▶ _Required work_: Lines from the beginning of the entries up to and including the one with "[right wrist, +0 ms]" must be duplicated word for word; leave out all others.

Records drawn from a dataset
━━━━
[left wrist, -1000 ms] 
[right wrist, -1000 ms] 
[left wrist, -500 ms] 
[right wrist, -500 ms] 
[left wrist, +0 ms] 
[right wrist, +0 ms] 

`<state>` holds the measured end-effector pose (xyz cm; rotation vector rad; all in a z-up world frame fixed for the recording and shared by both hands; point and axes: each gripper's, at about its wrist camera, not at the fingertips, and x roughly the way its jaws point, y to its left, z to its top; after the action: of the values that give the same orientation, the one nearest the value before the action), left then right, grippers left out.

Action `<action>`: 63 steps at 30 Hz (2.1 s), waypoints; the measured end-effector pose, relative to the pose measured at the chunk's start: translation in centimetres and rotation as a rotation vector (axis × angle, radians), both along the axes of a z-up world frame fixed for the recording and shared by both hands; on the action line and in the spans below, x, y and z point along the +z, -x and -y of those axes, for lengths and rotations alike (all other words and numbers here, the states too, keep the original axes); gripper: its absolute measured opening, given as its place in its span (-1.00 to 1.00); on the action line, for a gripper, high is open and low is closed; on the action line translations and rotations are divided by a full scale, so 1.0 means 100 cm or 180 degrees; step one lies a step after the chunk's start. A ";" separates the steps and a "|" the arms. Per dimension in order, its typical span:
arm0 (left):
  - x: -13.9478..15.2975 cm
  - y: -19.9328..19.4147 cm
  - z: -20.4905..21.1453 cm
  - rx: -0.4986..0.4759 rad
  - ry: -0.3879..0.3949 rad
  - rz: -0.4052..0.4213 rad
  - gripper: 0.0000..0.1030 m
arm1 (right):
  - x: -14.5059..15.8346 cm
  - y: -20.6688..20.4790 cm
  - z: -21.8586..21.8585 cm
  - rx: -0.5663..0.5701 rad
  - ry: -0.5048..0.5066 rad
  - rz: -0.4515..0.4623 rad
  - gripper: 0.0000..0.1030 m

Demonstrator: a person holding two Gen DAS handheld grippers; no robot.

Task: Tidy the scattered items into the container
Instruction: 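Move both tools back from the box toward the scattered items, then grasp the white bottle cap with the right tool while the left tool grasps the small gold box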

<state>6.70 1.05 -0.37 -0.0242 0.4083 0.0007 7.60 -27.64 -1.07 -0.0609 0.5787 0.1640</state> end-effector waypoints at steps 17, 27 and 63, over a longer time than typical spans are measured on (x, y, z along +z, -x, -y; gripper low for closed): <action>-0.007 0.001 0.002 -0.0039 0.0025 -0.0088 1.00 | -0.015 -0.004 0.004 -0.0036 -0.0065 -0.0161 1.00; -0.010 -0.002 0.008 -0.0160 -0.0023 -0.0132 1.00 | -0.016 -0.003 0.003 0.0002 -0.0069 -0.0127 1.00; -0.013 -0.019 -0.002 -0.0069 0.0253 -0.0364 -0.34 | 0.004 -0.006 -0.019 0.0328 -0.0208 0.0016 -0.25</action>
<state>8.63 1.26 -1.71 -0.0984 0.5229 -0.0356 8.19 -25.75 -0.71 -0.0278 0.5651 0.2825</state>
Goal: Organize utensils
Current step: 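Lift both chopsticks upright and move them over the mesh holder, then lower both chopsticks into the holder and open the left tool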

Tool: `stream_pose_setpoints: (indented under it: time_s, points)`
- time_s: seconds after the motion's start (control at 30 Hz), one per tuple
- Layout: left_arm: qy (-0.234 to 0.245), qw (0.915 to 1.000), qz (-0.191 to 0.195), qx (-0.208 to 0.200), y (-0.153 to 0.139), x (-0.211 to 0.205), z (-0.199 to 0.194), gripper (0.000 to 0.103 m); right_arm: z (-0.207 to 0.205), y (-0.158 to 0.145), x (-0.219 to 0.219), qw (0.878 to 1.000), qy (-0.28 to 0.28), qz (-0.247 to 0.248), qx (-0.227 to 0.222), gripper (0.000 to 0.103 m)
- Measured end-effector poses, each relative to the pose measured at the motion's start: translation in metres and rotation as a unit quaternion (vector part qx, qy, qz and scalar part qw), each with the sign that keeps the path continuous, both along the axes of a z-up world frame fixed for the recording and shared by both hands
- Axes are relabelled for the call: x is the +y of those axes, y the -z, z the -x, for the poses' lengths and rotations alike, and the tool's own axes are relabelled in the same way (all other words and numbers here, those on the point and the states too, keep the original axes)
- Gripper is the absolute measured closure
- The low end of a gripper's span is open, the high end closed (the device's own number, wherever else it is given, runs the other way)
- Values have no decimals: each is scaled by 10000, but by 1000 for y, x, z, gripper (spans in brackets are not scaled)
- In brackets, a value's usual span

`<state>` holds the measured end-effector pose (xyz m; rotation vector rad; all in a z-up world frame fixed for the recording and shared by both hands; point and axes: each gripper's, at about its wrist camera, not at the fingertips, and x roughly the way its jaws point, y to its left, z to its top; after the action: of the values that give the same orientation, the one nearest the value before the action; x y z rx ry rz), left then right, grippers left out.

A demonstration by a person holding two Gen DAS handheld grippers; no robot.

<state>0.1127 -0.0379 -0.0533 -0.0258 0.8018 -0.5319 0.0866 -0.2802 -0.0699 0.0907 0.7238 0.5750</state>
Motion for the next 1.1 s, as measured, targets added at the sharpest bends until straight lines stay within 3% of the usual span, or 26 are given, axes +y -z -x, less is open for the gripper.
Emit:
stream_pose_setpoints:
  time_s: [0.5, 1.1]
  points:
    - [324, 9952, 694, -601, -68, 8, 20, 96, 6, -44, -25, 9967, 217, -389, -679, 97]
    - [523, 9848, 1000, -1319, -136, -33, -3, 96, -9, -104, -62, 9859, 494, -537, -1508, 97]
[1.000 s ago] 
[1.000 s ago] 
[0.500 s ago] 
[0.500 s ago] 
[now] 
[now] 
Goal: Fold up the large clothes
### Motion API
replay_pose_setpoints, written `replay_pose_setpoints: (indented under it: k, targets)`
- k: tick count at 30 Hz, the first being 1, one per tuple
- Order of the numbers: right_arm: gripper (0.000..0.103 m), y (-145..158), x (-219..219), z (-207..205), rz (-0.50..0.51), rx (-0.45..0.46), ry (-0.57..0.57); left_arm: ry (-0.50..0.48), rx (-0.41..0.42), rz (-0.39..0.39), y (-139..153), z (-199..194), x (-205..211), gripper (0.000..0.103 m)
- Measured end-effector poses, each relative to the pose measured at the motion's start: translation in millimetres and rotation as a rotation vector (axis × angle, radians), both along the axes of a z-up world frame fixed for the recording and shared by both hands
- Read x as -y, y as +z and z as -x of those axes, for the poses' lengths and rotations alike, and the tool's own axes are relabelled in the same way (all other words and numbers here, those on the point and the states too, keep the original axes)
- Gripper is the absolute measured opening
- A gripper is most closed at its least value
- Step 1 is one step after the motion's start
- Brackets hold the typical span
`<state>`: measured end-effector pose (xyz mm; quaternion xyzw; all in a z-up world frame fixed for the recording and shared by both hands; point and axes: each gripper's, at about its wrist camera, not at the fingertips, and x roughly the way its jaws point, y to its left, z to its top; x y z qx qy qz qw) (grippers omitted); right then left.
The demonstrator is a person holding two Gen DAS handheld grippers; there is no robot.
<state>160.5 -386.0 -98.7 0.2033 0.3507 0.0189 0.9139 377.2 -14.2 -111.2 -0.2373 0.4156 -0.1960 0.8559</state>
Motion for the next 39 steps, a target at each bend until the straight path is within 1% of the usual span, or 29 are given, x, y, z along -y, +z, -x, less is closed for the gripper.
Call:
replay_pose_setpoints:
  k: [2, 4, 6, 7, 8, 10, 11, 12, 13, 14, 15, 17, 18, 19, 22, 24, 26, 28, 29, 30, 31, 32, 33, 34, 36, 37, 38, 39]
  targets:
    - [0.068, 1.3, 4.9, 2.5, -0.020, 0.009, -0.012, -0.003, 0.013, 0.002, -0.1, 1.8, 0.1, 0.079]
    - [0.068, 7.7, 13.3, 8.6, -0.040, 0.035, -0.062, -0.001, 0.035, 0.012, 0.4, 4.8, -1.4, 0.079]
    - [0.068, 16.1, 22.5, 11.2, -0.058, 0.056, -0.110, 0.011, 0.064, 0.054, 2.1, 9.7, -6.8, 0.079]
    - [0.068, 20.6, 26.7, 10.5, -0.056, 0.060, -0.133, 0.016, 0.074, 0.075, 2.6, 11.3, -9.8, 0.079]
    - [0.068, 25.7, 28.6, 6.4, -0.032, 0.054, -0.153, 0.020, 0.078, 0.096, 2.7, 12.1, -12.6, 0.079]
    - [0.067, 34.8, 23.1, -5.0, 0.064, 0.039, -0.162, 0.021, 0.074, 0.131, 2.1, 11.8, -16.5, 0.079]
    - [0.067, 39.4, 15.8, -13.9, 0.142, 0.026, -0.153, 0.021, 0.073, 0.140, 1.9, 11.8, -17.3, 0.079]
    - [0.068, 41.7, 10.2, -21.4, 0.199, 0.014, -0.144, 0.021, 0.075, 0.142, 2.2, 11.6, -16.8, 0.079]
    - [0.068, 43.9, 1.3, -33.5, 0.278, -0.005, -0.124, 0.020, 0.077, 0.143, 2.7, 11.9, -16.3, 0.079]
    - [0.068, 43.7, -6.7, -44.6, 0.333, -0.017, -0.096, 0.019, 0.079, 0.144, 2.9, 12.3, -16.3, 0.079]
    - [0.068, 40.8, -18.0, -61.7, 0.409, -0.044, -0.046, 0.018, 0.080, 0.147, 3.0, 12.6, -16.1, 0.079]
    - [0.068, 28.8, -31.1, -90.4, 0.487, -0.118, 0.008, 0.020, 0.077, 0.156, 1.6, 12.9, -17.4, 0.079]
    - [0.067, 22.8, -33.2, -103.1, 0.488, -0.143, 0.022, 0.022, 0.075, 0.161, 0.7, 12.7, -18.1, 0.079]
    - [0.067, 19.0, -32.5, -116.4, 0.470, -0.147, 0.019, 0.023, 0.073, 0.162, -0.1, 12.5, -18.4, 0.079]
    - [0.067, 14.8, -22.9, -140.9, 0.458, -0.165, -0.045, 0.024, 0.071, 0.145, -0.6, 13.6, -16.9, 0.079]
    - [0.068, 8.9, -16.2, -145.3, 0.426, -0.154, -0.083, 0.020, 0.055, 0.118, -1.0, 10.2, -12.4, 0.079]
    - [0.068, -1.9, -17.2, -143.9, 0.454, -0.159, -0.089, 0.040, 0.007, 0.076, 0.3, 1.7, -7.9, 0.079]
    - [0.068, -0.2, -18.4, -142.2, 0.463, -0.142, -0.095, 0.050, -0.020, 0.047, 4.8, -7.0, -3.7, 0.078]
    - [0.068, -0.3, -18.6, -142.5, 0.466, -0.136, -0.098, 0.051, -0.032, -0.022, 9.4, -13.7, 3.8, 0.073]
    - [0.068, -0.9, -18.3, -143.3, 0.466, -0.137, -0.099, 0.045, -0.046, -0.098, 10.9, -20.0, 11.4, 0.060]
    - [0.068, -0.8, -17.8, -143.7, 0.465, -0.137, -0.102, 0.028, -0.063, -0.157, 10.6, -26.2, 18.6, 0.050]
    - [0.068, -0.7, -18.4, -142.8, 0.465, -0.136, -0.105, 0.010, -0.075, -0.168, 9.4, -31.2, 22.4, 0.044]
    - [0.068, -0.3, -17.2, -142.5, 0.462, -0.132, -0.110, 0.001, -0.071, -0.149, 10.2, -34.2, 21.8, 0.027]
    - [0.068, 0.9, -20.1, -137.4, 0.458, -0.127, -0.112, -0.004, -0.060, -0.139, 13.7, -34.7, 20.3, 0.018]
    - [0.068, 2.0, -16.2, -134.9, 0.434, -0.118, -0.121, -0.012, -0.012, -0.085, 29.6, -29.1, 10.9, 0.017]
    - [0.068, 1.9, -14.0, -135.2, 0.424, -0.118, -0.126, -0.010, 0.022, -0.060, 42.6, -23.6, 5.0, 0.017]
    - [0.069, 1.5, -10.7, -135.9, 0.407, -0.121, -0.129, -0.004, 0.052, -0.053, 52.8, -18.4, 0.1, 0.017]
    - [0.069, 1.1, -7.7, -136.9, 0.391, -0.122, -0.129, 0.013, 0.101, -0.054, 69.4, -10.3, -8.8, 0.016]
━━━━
▶ _Reply to the exercise_:
[left wrist, -1000 ms] 
[right wrist, -1000 ms] 
[left wrist, -500 ms] 
[right wrist, -500 ms] 
[left wrist, +0 ms] 
[right wrist, +0 ms] 

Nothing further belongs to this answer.